Тени ночи спускаются с неба - страница 2
Только увидев № 149 по Броуд-стрит, Бобби осознал, насколько сильна была в нем уверенность, что дом превратился в пункт проката видео, или бутербродную, или вообще кооперативную башню. А дом оказался совсем таким, как был, только зеленая краска сменилась кремовой. На крыльце стоял велосипед, и он вспомнил, как неистово мечтал о велике в то последнее лето в Харвиче. Он даже завел банку, чтобы копить деньги, и написал на ней «Велосчет» или еще что-то в том же роде.
И вновь зазвучали призрачные голоса, пока он стоял там, а его тень удлинялась на тротуаре.
«Будь мы Толстосумы, тебе не пришлось бы позаимствовать из своей «велосипедной» банки, если бы тебе захотелось повертеть твою миленькую девочку в Мертвой Петле.
«Она не моя девочка! Она не моя миленькая девочка!»

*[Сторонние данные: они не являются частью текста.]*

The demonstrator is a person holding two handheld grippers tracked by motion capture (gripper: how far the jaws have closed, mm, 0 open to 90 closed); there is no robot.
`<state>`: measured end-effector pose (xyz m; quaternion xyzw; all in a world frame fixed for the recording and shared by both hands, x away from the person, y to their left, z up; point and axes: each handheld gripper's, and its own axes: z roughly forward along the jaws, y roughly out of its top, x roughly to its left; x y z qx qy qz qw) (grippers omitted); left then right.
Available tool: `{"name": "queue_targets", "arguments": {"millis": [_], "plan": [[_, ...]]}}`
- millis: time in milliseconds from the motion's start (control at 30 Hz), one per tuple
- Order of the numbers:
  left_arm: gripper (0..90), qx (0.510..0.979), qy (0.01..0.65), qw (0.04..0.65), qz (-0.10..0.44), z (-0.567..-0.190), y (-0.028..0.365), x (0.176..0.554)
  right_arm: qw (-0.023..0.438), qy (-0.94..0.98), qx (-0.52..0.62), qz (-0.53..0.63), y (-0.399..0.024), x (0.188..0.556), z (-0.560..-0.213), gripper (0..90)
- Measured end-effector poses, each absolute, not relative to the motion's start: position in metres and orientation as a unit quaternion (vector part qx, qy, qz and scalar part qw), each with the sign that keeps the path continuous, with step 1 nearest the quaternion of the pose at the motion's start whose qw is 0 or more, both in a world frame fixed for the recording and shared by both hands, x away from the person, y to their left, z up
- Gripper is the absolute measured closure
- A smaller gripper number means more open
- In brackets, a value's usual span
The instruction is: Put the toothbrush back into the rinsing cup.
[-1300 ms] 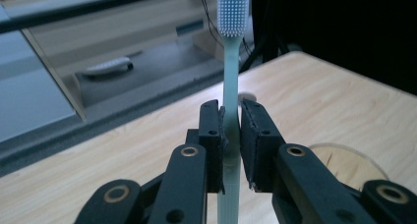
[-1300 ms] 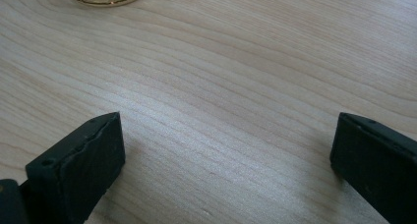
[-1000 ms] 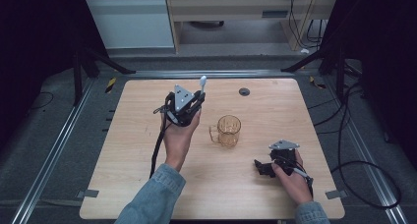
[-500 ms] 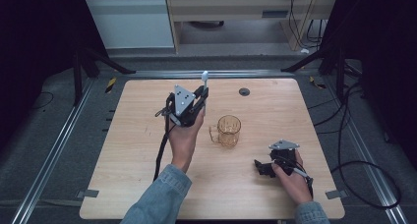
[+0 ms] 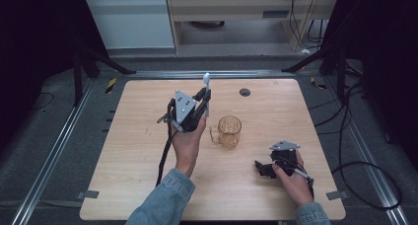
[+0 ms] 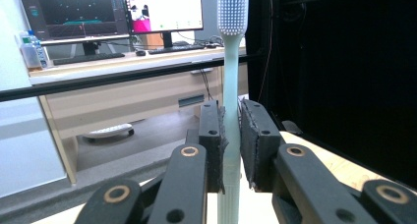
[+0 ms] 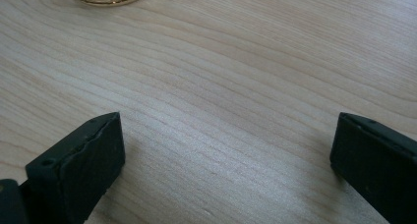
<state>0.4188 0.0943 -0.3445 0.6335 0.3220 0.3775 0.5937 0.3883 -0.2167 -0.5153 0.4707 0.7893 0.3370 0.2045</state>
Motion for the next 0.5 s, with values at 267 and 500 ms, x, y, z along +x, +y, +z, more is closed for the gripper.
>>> {"name": "queue_targets", "arguments": {"millis": [267,500], "plan": [[79.3,0.625,0.323,0.602,0.379,-0.35,0.09,0.413,0.204,0.79,0.47,0.337,-0.217,0.388,-0.515,0.4],[79.3,0.624,0.332,0.607,0.363,-0.361,0.085,0.41,0.203,0.79,0.47,0.338,-0.217,0.388,-0.515,0.4]]}}
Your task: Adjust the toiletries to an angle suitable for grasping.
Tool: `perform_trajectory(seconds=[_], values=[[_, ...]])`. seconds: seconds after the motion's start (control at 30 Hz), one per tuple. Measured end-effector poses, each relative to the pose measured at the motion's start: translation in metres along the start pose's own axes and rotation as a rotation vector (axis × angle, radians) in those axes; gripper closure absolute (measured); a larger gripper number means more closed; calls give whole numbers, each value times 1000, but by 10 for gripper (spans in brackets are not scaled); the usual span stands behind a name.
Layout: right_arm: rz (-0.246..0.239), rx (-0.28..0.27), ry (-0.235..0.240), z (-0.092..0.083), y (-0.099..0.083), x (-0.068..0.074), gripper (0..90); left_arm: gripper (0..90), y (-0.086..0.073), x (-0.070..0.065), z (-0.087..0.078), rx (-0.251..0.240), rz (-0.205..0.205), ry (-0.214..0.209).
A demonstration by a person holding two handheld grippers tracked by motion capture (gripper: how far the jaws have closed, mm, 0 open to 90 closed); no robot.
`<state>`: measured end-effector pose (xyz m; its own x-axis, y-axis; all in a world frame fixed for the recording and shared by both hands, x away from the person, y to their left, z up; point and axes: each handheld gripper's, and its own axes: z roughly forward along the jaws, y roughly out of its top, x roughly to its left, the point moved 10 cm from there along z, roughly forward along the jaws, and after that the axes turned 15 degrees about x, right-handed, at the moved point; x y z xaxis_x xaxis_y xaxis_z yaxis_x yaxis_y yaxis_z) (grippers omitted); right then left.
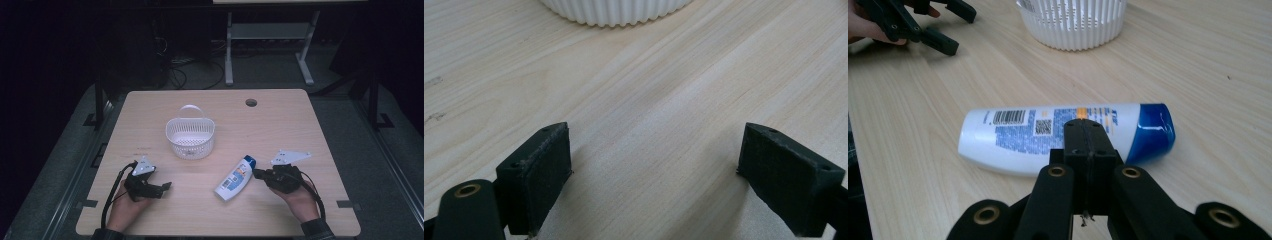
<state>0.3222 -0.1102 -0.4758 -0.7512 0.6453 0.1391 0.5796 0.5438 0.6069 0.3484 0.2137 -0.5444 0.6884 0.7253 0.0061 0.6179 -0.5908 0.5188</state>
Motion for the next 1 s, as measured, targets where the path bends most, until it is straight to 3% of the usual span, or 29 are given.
perform_trajectory(seconds=[0.23,0.33,1.0], values=[[-18,-1,59,9,11,11,897,128,0,0,0,-2,-2,-1],[1,-1,87,14,17,15,897,128,0,0,0,-3,-2,0],[-28,6,105,41,41,30,896,128,0,0,0,-3,-1,0]])
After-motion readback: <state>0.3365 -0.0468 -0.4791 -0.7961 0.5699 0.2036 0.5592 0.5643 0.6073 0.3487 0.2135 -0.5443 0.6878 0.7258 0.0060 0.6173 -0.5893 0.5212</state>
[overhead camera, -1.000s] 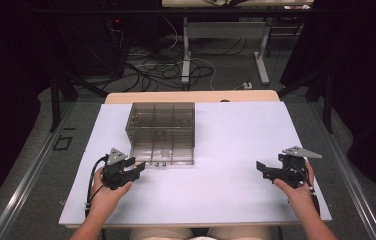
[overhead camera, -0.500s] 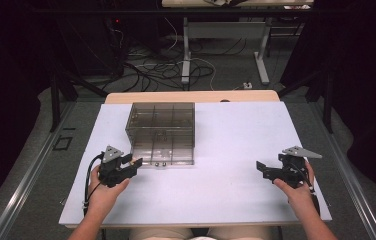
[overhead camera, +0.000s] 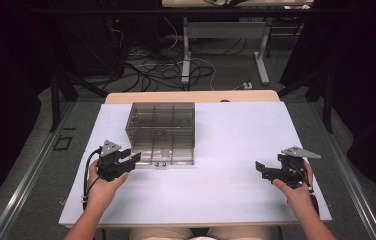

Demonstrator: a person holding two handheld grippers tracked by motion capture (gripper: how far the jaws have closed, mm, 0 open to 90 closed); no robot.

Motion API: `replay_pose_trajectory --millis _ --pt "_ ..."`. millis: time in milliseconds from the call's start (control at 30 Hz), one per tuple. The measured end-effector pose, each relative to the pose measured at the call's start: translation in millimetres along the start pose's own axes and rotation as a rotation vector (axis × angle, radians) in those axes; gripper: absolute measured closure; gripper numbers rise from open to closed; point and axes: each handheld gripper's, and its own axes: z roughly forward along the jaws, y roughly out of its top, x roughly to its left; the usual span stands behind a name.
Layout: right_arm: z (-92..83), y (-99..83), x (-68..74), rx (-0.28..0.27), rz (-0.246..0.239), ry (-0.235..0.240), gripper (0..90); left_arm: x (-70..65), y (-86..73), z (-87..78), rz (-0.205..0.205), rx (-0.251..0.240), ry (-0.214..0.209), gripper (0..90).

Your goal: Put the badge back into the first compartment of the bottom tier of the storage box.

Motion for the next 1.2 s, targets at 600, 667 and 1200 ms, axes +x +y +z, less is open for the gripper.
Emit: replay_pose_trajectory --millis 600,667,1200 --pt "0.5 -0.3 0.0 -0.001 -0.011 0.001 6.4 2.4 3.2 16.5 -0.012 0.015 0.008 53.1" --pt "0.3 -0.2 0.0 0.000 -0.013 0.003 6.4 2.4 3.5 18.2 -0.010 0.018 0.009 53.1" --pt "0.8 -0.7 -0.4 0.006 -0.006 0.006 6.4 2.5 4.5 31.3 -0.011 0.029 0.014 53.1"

Ему помнилось, что он сказал это своей матери вслух, прокричал ей это, но на самом деле… он сомневался в точности этого воспоминания. Его мать была не из тех, на кого можно кричать. То есть если ты хотел сохранить свой скальп.
А кроме того, Кэрол же была его девочкой, ведь верно? Была, да, была!
До того, как вернуться к машине, ему предстояла еще остановка, и после последнего долгого взгляда на дом, в котором он жил с матерью до августа 1960 года, Бобби пошел назад вниз по склону Броуд-стрит, помахивая спортивной сумкой. В то лето была магия, даже в пятьдесят он не ставил это под вопрос, но теперь он уже не знал какая. Быть может, у него, как и у многих ребят в маленьких городах, просто было детство в стиле Рея Брэдбери или, во всяком случае, было в воспоминаниях; такое, в котором реальный мир и мир фантазий иногда накладывались друг на друга, творя магию.
Да… но… все-таки…
Были же бархатно-красные лепестки роз, те, полученные через Кэрол… но означали они хоть что-нибудь? Когда-то казалось, что — да, казалось одинокому, почти погибшему мальчику, но лепестки роз давно исчезли. Он потерял их примерно тогда же, когда увидел фотографию того выгоревшего дома в Лос-Анджелесе и понял, что Кэрол Гербер больше нет.
Ее смерть перечеркнула не только магию, но и, казалось Бобби, самую идею детства. Что от него толку, если оно приводит вот к такому? Плохое зрение, плохое давление — это одно, плохие сны, плохие мысли и плохие концы — это совсем другое. Через какое-то время хочется сказать Богу: а послушай, Большой Парень, брось-ка! Вырастая, утрачиваешь невинность, это, как знают все, в порядке вещей, но неужели надо утрачивать и надежду? Что толку целовать девочку в кабинке Колеса Обозрения, когда тебе одиннадцать, если тебе одиннадцать лет спустя предстоит развернуть газету и узнать, что она сгорела в трущобном домишке в трущобном тупике? Что толку помнить ее прекрасные испуганные глаза или то, как солнце просвечивало в ее волосах?
Он сказал бы все это — и куда больше — неделю назад, но тут всколыхнулась прядка былой магии и коснулась его. «Иди домой, — шепнула она. — Иди Бобби, иди, сукин ты сын, иди домой». И вот он здесь, снова в Харвиче. Отдал дань памяти старому другу, совершил прогулку по старому городку (и его глаза ни разу не затуманились), а теперь приблизилось время уехать. Однако прежде ему предстояло сделать еще одну остановку.
Было время ужина, и Коммонвелф-парк совсем опустел. Бобби прошел к проволочной сетке, ограждающей поле Б. Навстречу ему шли трое замешкавшихся бейсболиста. У двоих были большие красные рюкзаки с принадлежностями, а у третьего магнитола, из которой на полной мощности гремел «Отпрыск». Все трое ребят недоверчиво на него покосились, чему Бобби не удивился. Он был взрослым в стране детей, живущих в эпоху, когда все такие, как он, являются подозреваемыми. Он не стал ухудшать ситуацию приветственным кивком, или взмахом руки, или глупостью вроде: «Как игралось, парни?» Они прошли мимо, не замедляя шага.
Он стоял, запустив пальцы в проволочные ромбы, глядя, как красный свет заходящего солнца косо ложится на траву поля, отражается от табло и плакатов «ОСТАВАЙТЕСЬ В ШКОЛЕ» и «ИЗ-ЗА ЧЕГО, ПО-ТВОЕМУ, ИХ НАЗЫВАЮТ ДУРЬЮ?». И опять его охватило это щемящее ощущение магии, ощущение окружающего мира как тонкой пленки, натянутой поверх чего-то другого, чего-то и более солнечного, и более темного. Голоса теперь были повсюду, кружа, как линии на волчке.